■ **Exercise prompt**
Once you have read the data below, please repeat all of it exactly.

■ **Dataset content**
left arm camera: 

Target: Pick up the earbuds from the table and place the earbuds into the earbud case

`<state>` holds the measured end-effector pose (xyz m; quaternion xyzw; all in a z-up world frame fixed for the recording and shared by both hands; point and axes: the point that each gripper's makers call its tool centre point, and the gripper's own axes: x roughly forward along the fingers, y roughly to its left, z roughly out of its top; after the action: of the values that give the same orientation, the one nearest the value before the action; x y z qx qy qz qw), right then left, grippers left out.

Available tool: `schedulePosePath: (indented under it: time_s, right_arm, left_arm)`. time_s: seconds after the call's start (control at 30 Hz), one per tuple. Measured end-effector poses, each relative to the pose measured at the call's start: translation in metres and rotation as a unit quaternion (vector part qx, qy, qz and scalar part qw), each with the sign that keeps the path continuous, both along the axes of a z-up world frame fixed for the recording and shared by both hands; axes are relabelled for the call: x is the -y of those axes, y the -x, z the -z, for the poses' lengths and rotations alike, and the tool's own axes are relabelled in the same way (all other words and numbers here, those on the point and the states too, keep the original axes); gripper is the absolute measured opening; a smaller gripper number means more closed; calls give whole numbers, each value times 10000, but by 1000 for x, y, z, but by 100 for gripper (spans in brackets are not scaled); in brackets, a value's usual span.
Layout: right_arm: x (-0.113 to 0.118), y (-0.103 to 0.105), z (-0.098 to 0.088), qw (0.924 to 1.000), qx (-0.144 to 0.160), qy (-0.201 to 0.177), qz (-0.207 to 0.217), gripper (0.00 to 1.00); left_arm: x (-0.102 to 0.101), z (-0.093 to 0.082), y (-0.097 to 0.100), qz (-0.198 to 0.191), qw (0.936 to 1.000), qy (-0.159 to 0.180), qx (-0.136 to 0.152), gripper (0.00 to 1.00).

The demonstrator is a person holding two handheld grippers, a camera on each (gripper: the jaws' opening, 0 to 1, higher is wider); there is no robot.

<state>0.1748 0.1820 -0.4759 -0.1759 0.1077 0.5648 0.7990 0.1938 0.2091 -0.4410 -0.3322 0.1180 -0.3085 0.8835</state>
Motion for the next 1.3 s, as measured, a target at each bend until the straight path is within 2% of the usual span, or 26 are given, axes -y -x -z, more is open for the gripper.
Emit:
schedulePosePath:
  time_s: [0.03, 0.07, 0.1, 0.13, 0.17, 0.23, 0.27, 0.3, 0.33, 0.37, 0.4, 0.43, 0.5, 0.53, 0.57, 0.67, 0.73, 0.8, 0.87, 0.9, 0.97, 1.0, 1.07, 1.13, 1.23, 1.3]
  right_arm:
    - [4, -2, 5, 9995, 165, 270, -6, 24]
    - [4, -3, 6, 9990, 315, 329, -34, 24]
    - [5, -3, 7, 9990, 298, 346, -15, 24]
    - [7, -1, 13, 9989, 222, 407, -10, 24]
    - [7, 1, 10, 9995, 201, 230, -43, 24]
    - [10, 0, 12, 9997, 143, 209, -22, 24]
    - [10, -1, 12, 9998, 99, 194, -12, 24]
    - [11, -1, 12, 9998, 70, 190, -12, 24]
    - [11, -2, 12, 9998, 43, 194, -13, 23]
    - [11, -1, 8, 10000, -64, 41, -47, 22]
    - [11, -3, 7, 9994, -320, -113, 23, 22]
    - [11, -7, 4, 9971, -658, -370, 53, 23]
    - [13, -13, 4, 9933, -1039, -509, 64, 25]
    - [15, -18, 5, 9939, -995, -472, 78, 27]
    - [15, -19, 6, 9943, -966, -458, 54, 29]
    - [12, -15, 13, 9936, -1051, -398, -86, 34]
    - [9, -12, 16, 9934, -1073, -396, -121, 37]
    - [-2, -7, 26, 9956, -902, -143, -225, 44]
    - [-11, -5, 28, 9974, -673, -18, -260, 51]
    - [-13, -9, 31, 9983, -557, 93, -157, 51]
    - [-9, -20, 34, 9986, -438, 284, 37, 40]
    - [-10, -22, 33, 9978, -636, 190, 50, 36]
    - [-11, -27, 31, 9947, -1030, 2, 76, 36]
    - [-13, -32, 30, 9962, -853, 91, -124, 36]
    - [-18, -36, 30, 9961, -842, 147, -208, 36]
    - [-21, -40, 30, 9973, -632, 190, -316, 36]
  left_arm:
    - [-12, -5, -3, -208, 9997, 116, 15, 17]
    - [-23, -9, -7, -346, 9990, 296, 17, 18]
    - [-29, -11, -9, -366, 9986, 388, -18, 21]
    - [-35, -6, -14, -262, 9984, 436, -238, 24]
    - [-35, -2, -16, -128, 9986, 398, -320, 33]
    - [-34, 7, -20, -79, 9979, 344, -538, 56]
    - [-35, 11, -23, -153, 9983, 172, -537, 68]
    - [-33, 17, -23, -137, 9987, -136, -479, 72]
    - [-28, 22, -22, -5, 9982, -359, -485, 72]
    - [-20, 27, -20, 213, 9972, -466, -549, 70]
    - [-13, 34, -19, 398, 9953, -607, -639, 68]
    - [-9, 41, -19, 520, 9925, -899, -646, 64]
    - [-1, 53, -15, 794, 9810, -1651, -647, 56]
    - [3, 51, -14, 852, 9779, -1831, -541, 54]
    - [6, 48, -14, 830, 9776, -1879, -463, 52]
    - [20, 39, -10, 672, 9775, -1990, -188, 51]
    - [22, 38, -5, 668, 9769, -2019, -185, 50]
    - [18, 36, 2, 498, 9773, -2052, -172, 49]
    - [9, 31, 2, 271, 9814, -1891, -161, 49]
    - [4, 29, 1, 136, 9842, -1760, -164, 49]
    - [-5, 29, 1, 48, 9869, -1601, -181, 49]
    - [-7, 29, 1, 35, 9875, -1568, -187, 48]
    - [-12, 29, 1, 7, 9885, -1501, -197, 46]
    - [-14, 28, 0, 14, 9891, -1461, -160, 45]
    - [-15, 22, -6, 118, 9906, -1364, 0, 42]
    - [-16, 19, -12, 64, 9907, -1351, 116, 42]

■ **Answer to the problem**
left arm camera: 

Target: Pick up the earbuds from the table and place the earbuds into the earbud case

`<state>` holds the measured end-effector pose (xyz m; quaternion xyzw; all in a z-up world frame fixed for the recording and shared by both hands; point and axes: the point that each gripper's makers call its tool centre point, and the gripper's own axes: x roughly forward along the fingers, y roughly to its left, z roughly out of its top; after the action: of the values that give the same orientation, the one nearest the value before the action; x y z qx qy qz qw), right then left, grippers left out.

Available tool: `schedulePosePath: (indented under it: time_s, right_arm, left_arm)`. time_s: seconds after the call's start (control at 30 Hz), one per tuple. Measured end-effector poses, each relative to the pose measured at the call's start: translation in metres and rotation as a unit quaternion (vector part qx, qy, qz and scalar part qw), each with the sign that keeps the path continuous, both along the axes of a z-up world frame fixed for the recording and shared by both hands; axes are relabelled for the call: x is the -y of those axes, y the -x, z the -z, for the poses' lengths and rotations alike, and the tool's own axes are relabelled in the same way (all other words and numbers here, those on the point and the states too, keep the original axes); gripper is the absolute measured opening; a smaller gripper number means more closed; calls give whole numbers, each value times 10000, but by 1000 for x, y, z, but by 100 for gripper (spans in brackets are not scaled); in brackets, a value's usual span.
Layout: right_arm: x (-0.113 to 0.118), y (-0.103 to 0.105), z (-0.098 to 0.088), qw (0.924 to 1.000), qx (-0.144 to 0.160), qy (-0.201 to 0.177), qz (-0.207 to 0.217), gripper (0.00 to 1.00); left_arm: x (-0.102 to 0.101), z (-0.093 to 0.082), y (-0.097 to 0.100), qz (-0.198 to 0.191), qw (0.936 to 1.000), qy (-0.159 to 0.180), qx (-0.136 to 0.152), gripper (0.00 to 1.00).

The demonstrator is a person holding two handheld grippers, a camera on each (gripper: the jaws' opening, 0 to 1, higher is wider); there is no robot.

<state>0.1748 0.1820 -0.4759 -0.1759 0.1077 0.5648 0.7990 0.1938 0.2091 -0.4410 -0.3322 0.1180 -0.3085 0.8835</state>
Motion for the next 1.3 s, as measured, a target at each bend until the straight path is within 2% of the usual span, or 26 are given, axes -y -x -z, more is open for the gripper.
Emit:
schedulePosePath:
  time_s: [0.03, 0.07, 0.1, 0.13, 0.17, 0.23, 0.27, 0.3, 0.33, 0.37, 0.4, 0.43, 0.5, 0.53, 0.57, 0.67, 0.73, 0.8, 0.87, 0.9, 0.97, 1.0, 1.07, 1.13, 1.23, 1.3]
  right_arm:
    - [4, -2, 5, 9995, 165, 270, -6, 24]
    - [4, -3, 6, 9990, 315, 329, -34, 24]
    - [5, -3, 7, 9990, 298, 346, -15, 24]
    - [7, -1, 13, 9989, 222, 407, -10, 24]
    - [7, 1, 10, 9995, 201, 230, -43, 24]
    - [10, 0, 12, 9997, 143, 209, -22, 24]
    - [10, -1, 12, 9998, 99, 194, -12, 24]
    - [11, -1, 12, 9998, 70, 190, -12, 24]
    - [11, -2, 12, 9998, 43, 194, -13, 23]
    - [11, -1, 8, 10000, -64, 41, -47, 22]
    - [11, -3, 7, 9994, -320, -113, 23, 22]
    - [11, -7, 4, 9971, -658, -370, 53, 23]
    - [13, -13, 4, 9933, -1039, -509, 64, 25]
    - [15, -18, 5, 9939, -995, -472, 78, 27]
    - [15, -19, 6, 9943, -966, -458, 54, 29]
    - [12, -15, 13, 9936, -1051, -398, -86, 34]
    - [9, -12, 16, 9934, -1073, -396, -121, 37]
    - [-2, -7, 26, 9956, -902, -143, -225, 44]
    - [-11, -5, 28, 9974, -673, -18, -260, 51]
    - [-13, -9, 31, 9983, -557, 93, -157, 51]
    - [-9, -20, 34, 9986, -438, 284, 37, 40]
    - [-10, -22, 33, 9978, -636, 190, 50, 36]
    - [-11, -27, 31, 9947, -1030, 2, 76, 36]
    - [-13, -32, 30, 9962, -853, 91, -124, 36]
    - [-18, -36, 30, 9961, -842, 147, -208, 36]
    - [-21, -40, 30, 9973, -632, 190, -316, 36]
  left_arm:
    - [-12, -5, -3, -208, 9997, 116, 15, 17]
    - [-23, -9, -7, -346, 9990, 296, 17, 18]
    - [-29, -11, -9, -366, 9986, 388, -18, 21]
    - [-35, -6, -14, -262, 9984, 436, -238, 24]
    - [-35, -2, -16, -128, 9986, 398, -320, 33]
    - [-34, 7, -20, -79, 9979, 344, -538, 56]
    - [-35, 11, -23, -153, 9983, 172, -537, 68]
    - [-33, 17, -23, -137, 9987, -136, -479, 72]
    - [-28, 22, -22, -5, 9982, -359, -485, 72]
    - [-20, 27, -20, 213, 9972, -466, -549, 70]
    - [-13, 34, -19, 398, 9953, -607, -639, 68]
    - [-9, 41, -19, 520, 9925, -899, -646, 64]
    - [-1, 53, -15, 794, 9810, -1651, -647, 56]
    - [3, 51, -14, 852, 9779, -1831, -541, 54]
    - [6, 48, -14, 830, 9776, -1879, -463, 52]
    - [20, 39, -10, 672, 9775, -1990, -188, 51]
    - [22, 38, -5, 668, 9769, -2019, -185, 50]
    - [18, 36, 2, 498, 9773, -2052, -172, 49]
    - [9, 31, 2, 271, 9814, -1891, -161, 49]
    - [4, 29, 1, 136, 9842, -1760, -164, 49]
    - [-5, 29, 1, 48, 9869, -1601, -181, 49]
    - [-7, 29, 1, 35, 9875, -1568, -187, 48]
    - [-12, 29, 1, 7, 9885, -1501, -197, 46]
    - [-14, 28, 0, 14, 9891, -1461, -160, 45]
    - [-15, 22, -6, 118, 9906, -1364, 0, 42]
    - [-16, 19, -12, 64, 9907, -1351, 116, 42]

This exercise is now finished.